◆ **WORK REQUIRED**: Repeat all of the data exactly. Leave nothing out.

####################

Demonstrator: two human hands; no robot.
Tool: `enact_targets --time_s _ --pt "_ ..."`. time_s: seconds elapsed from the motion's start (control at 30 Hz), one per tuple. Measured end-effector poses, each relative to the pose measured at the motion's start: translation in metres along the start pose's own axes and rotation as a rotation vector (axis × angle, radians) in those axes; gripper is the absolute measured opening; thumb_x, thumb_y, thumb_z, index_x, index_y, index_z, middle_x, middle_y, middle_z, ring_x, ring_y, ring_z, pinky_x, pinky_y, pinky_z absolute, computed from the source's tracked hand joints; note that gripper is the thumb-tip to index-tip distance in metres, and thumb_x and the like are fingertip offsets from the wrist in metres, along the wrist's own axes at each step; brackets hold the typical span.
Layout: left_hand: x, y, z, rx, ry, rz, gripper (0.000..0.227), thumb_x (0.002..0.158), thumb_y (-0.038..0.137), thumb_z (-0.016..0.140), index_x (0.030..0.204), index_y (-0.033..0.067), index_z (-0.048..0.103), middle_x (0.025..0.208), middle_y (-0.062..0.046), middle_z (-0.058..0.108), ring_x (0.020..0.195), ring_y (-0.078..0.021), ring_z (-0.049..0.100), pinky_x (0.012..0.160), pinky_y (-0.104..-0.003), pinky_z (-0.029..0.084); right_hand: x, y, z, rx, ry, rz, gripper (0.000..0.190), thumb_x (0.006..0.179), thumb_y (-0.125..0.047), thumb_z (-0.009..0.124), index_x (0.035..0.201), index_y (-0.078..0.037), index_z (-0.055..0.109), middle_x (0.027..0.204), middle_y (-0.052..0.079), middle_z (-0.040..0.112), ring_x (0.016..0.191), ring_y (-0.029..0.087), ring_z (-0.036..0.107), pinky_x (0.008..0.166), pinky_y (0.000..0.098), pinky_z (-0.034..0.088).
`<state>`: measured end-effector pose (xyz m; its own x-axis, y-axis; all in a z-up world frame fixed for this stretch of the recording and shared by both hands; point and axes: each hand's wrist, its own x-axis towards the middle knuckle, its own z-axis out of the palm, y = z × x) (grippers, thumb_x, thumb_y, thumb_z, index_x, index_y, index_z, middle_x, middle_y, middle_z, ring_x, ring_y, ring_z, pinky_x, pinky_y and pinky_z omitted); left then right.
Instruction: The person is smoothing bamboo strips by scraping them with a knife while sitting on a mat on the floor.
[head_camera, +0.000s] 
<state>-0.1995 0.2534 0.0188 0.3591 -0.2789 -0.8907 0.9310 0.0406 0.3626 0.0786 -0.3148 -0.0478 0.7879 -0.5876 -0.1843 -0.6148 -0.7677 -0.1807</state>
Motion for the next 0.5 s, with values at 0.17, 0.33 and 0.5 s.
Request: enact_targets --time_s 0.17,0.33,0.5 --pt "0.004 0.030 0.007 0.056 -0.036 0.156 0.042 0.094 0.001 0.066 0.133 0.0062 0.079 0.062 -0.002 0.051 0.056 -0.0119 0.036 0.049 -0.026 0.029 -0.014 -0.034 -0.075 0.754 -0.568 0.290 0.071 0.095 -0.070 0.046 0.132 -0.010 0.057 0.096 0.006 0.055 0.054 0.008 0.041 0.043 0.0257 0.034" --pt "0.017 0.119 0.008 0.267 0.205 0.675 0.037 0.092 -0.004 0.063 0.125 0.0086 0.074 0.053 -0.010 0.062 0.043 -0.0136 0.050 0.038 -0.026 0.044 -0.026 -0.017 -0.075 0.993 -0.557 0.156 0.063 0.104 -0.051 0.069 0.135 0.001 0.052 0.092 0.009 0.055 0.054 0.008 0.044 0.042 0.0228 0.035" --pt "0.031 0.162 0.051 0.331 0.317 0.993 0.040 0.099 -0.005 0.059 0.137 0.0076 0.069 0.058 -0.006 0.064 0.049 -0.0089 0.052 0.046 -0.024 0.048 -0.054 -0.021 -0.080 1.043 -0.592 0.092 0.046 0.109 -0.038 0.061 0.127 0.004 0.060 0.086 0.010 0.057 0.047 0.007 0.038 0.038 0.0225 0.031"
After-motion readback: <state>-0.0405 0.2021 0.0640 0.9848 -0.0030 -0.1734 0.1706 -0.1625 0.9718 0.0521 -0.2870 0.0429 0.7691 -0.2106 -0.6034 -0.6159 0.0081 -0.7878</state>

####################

◆ **OUTPUT FOR THIS TASK**:
Demonstrator: two human hands; no robot.
Tool: `enact_targets --time_s _ --pt "_ ..."`. time_s: seconds elapsed from the motion's start (control at 30 Hz), one per tuple. Measured end-effector poses, each relative to the pose measured at the motion's start: translation in metres along the start pose's own axes and rotation as a rotation vector (axis × angle, radians) in those axes; gripper is the absolute measured opening; thumb_x, thumb_y, thumb_z, index_x, index_y, index_z, middle_x, middle_y, middle_z, ring_x, ring_y, ring_z, pinky_x, pinky_y, pinky_z absolute, computed from the source's tracked hand joints; note that gripper is the thumb-tip to index-tip distance in metres, and thumb_x and the like are fingertip offsets from the wrist in metres, along the wrist's own axes at each step; brackets hold the typical span.
Layout: left_hand: x, y, z, rx, ry, rz, gripper (0.000..0.227), thumb_x (0.002..0.158), thumb_y (-0.038..0.137), thumb_z (-0.016..0.140), index_x (0.030..0.204), index_y (-0.033..0.067), index_z (-0.048..0.103), middle_x (0.025..0.208), middle_y (-0.062..0.046), middle_z (-0.058..0.108), ring_x (0.020..0.195), ring_y (-0.078..0.021), ring_z (-0.049..0.100), pinky_x (0.012..0.160), pinky_y (-0.104..-0.003), pinky_z (-0.029..0.084); right_hand: x, y, z, rx, ry, rz, gripper (0.000..0.190), thumb_x (0.006..0.179), thumb_y (-0.125..0.047), thumb_z (-0.009..0.124), index_x (0.035..0.201), index_y (-0.078..0.037), index_z (-0.055..0.109), middle_x (0.027..0.204), middle_y (-0.052..0.079), middle_z (-0.040..0.112), ring_x (0.016..0.191), ring_y (-0.029..0.087), ring_z (-0.036..0.107), pinky_x (0.008..0.166), pinky_y (0.000..0.098), pinky_z (-0.034..0.088).
`<state>`: measured end-effector pose (xyz m; its own x-axis, y-axis; all in a z-up world frame fixed for this stretch of the recording and shared by both hands; point and axes: each hand's wrist, its own x-axis towards the middle knuckle, its own z-axis out of the palm, y = z × x) (grippers, thumb_x, thumb_y, thumb_z, index_x, index_y, index_z, middle_x, middle_y, middle_z, ring_x, ring_y, ring_z, pinky_x, pinky_y and pinky_z omitted); left then right.
Instruction: The person is smoothing bamboo strips by scraping them with a knife while sitting on a mat on the floor.
[head_camera, +0.000s] 
<state>-0.1995 0.2534 0.0188 0.3591 -0.2789 -0.8907 0.9310 0.0406 0.3626 0.0786 -0.3148 -0.0478 0.7879 -0.5876 -0.1843 -0.6148 -0.7677 -0.1807</state>
Motion for the next 0.5 s, with values at 0.17, 0.33 and 0.5 s.
Request: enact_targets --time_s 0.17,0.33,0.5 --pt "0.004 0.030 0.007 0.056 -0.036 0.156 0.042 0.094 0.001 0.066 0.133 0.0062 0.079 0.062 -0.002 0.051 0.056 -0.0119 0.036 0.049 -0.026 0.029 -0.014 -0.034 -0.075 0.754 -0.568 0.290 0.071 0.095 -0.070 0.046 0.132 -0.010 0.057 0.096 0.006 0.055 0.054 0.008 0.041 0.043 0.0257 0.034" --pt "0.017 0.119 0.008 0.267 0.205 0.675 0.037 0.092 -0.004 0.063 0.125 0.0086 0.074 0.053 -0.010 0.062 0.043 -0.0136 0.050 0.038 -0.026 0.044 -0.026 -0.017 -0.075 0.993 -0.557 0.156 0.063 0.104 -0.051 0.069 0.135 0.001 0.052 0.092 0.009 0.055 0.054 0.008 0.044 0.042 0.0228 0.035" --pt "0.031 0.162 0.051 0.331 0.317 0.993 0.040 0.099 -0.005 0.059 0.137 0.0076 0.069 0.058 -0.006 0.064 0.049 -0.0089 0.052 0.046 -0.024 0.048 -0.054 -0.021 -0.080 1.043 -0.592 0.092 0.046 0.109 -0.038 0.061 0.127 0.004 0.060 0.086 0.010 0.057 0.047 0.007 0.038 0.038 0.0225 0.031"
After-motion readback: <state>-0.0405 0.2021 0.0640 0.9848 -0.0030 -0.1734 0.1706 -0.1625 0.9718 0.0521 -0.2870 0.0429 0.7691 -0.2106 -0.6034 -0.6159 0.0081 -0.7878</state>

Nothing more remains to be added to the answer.